Due to the impulsivity and disorganisation that often accompany ADHD, adults may struggle with erratic sleep, an unhealthy diet, or the effects of too little exercise—all issues that can lead to extra stress, bad moods, and feeling out of control.
Eating well, getting plenty of sleep, and exercising regularly can help to calm, minimise mood swings, and fight any symptoms of anxiety and depression. Healthier habits can also reduce ADHD symptoms including inattention, hyperactivity, and distractibility, while regular routines can help your life feel more manageable.
Sleep deprivation can increase symptoms of adult ADHD, reducing your ability to cope with stress and maintain focus during the day.

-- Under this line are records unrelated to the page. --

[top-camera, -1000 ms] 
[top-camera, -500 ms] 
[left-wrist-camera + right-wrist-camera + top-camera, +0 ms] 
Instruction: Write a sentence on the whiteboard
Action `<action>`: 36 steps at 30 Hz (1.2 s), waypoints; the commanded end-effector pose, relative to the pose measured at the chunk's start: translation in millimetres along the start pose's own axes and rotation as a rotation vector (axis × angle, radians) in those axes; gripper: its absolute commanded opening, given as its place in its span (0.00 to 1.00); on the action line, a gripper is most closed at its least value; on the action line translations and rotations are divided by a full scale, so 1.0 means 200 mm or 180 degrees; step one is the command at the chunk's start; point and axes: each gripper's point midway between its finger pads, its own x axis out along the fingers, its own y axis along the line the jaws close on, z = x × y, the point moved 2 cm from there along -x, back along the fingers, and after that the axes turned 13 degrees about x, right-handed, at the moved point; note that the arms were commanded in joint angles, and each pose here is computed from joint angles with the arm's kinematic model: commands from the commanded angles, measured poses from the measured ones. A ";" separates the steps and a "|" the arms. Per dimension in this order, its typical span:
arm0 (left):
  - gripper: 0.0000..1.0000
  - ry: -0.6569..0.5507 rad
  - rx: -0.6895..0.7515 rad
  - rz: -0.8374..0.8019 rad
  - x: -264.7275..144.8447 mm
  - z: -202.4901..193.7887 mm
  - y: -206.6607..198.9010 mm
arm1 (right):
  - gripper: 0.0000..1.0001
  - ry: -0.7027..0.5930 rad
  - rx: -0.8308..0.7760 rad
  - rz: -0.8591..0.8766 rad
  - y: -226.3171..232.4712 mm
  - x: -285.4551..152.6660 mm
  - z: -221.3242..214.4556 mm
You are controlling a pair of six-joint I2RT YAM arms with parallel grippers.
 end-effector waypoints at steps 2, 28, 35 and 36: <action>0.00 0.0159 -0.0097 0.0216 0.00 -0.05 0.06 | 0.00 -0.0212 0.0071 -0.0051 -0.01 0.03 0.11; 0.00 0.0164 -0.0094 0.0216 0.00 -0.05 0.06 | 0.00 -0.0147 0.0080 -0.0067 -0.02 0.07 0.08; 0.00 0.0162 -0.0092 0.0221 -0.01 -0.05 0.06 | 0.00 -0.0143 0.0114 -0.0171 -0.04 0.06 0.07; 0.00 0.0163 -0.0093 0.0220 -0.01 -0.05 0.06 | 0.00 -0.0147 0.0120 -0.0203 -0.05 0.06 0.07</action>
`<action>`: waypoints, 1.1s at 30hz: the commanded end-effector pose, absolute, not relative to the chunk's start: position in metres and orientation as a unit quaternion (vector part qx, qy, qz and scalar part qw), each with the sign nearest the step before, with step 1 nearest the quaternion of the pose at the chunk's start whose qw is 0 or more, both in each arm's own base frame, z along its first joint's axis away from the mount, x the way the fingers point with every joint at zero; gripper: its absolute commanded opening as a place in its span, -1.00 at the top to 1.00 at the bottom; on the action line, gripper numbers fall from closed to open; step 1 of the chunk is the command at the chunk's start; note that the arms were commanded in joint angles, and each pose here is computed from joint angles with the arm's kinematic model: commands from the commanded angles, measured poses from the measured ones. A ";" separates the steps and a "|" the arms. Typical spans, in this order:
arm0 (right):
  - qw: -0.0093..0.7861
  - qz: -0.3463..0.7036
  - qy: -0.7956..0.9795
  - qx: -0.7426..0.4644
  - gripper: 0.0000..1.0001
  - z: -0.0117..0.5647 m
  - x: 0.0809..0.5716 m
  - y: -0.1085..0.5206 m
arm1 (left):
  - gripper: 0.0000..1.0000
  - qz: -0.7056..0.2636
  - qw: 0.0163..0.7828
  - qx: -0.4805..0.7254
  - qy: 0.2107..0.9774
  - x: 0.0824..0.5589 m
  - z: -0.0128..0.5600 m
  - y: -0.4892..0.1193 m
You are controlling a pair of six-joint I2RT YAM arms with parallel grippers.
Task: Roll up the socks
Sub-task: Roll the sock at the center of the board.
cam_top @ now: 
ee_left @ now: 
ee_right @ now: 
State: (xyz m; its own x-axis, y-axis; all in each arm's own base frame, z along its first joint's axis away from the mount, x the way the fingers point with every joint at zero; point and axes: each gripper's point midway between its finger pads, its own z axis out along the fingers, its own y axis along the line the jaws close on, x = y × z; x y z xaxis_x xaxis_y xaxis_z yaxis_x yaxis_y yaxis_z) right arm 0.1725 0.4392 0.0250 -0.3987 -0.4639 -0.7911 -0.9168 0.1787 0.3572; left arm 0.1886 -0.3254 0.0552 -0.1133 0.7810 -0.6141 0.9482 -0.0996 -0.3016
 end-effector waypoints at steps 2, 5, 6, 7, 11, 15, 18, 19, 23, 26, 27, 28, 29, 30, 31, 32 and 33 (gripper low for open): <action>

Simple changes to daytime habits go a long way toward ensuring solid nightly sleep.
- Avoid caffeine late in the day.
- Exercise vigorously and regularly, but not within an hour of bedtime.
- Create a predictable and quiet “bedtime” routine, including taking a hot shower or bath just before bed.
- Stick to a regular sleep-wake schedule, even on weekends.
While unhealthy eating habits don’t cause ADHD, a poor diet can exacerbate symptoms. By making simple changes in what and how you eat, you may experience big reductions in distractibility, hyperactivity, and stress levels.
- Eat small meals throughout the day.
- Avoid sugar and junk food as much as possible.
- Make sure you include healthy protein at every meal.
- Aim for several servings of fibre-rich whole grains each day.
Medication
Medication is a cornerstone of treatment for adults with ADHD. Research has shown that stimulants and some no stimulants can improve the symptoms of ADHD, helping people pay attention, concentrate, and control their impulses.
Most agencies recommend lisdexamfetamine or methylphenidate as first-line drug treatment for adults while Atomoxetine or Guanfacine are alternative options if they cannot tolerate lisdexamfetamine or methylphenidate, or their symptoms have not responded to either of these drugs.